Output details
34 - Art and Design: History, Practice and Theory
Glasgow School of Art
Quartet / Olinka Variations
How might music-based installation works address the murders of young women in Ciudad Juarez, Mexico? 2. How might celebrated Mexican women from the past be incorporated into such works? 3. What is the role of males in these works? 4. How might such works relate to theories of antagonism (Mouffe) or universality (Badiou)?
The context of Quartet is the murders of young women in Ciudad Juarez (depicted in Roberto Bolanos novel 2666) and the youth orchestra Esperanza Azteca; the celebrated Mexican women Sor Juana and Nahui Olin (Carmen Mondragon); classical musical compositions by male composers, Haydn, Schoenberg and Nancarrow; concepts of the political and universality.

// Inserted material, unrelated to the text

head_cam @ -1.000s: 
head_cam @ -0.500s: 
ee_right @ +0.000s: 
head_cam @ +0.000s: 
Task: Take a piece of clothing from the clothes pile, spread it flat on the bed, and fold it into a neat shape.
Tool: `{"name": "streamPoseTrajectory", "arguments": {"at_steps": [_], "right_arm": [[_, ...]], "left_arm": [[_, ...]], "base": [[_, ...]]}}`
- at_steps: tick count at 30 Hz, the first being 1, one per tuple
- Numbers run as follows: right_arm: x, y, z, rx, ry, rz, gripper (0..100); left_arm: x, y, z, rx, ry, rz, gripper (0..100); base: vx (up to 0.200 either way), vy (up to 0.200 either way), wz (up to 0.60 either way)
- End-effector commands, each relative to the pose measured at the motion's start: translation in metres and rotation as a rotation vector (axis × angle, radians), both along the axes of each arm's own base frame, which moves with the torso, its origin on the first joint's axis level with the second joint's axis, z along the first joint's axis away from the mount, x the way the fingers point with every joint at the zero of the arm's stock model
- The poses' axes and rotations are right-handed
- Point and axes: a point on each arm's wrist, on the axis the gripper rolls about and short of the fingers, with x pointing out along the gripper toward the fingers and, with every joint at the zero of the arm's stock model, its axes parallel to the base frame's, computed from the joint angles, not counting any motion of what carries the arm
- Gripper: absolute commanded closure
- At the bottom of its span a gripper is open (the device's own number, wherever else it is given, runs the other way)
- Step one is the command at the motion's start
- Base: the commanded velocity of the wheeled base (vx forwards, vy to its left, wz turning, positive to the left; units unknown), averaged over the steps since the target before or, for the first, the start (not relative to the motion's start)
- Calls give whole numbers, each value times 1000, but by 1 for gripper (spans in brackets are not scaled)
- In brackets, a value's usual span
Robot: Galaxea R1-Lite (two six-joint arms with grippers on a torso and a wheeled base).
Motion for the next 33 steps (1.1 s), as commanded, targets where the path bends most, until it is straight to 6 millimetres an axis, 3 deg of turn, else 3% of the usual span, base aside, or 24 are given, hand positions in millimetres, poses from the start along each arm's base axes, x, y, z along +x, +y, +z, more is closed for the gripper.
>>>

The method for Quartet was to film in a single tracking shot the previously unrecorded Madre, la de los primores by Juana Inés de la Cruz (1648-1695) performed by 4 female choristers of Esperanza Azteca and also 'Il Terremoto' from Haydn's The Last Seven Words of Christ (1786). The composition emphasized the differing qualities of these two works, one a devotional work performed by female choristers dressed in pale blue shirts, the other a vibrant and aggressive work performed by a male string quartet in red. The single-take tracking shot however unified the oppositional qualities of these renditions into a single work with a unified horizon – music.
The method for Olinka Variations was to transpose letters corresponding to notes in the name Carmen Mondragon to form a 12-tone row, based upon Schoenberg’s 12-tone system and to develop a composition for solo piano devised using a 12-tone grid. The resulting composition fused atonality and tonality, dissonance and harmony and was performed on pianola as if it were a ghost composition by Carmen Mondragon (Nahui Olin) and a centenary homage to US composer Conlon Nancarrow who was based in Mexico City.